Ночь на Червоточине никак не сказалась на Седом, он по-прежнему не видел снов. Мой разум воспользовался моментом, подсунул мне крепкую историю на ночь, остальным бы точно понравилось. Пересказывать ее суть я не стал, чтобы уважение большинства не переросло в благоговение, от которого рукой подать до возникновения новых лидеров культа и внутреннего раскола. Пусть радуются тому, что имеют.
Сон крепко застрял в голове. В нем я то ли стоял, то ли парил над землей. Я не мог видеть части своего тела, скорее был внутри некого ощущения себя. Кем-то вроде призрака без тесной основы, сковывающей движение.
Небо вибрировало, что-то билось в него с той стороны. Оно сдерживало удары, но гул становился сильнее, и огромная, во все полотно, трещина делила перспективу пополам. От нее расходились волны трещин поменьше, пока закат не начал рассыпаться кусками мозаики. Отошедшие куски то исчезали, то снова появлялись на своем месте, будто пространство запуталось с тем, какую именно последовательность деталей оставить для этого угла обзора. Потом цвета и вовсе погасли, проявилось что-то вроде каркаса с сеткой. Шестиугольные ячейки транслировали пустоту. Полотно, натянутое на них, пропало. Оказалось, что все это время никакого горизонта не существовало, мы торчали под гигантским куполом, который передавал нам в сетчатку световые лучи.

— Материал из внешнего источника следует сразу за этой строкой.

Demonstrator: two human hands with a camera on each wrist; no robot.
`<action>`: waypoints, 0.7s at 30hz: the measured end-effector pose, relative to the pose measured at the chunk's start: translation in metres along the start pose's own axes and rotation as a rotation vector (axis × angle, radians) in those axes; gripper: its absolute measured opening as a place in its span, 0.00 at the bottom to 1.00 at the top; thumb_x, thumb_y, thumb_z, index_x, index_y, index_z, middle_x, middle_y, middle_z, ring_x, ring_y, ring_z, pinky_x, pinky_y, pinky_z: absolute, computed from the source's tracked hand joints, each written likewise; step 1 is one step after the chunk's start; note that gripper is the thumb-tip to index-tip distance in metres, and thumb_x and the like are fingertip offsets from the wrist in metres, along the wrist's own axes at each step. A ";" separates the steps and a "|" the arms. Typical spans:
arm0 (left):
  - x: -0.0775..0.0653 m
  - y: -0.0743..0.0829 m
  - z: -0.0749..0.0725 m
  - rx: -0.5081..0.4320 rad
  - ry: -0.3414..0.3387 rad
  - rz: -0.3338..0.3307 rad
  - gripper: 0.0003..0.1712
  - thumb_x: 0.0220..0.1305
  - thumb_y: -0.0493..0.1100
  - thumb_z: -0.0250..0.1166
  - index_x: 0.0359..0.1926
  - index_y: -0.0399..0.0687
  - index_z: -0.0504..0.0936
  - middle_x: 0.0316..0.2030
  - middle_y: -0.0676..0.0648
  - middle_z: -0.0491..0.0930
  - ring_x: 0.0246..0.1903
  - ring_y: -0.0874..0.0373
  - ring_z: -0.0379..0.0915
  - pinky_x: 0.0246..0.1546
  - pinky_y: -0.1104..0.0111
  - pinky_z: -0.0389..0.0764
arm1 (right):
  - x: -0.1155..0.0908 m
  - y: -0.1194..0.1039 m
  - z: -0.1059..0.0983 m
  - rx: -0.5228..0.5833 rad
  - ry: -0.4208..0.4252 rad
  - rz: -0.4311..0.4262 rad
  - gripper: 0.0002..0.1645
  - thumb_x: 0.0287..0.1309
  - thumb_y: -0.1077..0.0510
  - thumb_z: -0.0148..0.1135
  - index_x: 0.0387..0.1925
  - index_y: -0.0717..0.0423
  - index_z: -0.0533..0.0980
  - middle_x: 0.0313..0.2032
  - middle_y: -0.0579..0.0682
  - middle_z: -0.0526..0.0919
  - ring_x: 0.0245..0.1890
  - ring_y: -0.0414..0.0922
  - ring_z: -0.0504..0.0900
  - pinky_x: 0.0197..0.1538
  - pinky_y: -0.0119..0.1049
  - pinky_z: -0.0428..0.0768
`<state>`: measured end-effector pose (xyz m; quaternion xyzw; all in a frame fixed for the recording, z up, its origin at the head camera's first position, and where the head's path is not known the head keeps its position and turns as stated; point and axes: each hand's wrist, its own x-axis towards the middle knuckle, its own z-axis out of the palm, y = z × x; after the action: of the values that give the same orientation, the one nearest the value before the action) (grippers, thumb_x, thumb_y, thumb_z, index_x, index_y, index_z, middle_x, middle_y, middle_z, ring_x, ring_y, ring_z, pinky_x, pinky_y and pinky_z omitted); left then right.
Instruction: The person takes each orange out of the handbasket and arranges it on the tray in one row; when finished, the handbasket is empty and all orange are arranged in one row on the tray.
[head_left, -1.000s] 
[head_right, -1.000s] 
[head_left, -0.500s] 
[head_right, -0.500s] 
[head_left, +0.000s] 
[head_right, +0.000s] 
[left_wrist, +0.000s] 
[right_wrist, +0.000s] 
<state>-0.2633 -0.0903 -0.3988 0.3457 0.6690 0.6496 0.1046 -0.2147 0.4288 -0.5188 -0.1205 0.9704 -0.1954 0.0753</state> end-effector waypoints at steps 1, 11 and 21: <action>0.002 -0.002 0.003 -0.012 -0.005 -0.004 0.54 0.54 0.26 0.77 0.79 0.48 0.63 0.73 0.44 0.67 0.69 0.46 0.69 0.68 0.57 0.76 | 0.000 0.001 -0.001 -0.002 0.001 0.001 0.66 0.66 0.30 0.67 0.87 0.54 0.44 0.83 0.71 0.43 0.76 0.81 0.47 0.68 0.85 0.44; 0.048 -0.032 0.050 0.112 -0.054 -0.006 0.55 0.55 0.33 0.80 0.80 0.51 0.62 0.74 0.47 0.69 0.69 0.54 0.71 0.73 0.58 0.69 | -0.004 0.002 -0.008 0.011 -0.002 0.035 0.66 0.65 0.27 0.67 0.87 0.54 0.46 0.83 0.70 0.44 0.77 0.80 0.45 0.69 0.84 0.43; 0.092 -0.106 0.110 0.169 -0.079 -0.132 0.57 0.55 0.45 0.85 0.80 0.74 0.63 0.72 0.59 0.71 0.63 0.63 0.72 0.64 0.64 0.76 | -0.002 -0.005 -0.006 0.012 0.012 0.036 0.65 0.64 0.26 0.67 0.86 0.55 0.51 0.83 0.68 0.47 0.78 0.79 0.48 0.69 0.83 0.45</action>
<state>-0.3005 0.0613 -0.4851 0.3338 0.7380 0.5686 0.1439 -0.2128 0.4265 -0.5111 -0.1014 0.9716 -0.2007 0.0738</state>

Я помнил, что цвета не бывает в природе, это влияние света на несовершенное устройства человека. Получалось, что не было и самих концепций, которыми мы привыкли оперировать, – неба, облаков, солнца, а что тогда существовало на самом деле?
Ячейки вновь завибрировали, экран замигал, демонстрируя новые изображения. Более точные, наполненные, но при этом темные и пугающие. Кажется, мироздание транслировало апокалипсис.
Во мне не было страха. Точнее, я не мог его испытать, был скорее наблюдателем, но при этом частью той силы, что создает, а не создается, хоть еще не понимал до конца своей сущности. Если и наступал миг всеобщей расплаты, от меня требовалось не вмешиваться, соблюдая нейтралитет.
У меня было имя, оно принадлежало мне по праву и несло нагрузку, выходящую за рамки идентификации. Переплетение его звуков пробуждало спящие вулканы, я знал, что кто-то произнес его, поэтому те бушевали по всему миру, выпуская наружу затаившуюся злобу. Магма пробивалась через земную кору. Происходил передел сфер влияния, формирование нового порядка, пепел наполнял воздух, образуя воздушные замки. Их пробивали насквозь падающие с небес птицы.
Прежде чем жизнь возьмет свое, всегда происходит шествие смерти.
Ячейки вибрировали все сильнее, волны накатывали с разных сторон, забираясь внутрь существ, обладающих оболочкой. Проникали в сосуды из плоти, превращая их содержимое в жуткое месиво, и двигался дальше, к следующей преграде. Тела в агонии валились на землю. Скрюченные корни существ, что всегда были внутри почвы, втягивали трупы глубоко вниз, очищая поверхность от человеческой скверны.
Из меня сочился то ли свет, то ли сгусток энергии другого порядка, который растворял тех, кто решался идти мне навстречу, но это был их выбор, а не моя прихоть, я оставался безучастным. Плыл вперед, пока Земля набирала обороты, растряхивая больное тело.
На горизонте возникло чье-то лицо. Растянулось по своду купола, чуть отстранилось, и стала видна огромная ладонь, тянущаяся к шару, который мы считали своей планетой. Рука сжала шар, а на далеком лице появилась улыбка. Сначала она показалась мне доброй, но рука сдавливала шар все сильнее, а потом стала трясти его так, что содержимое купола разлетелось по воздуху.
Последнее, что я помню, – как захрустел каркас шара.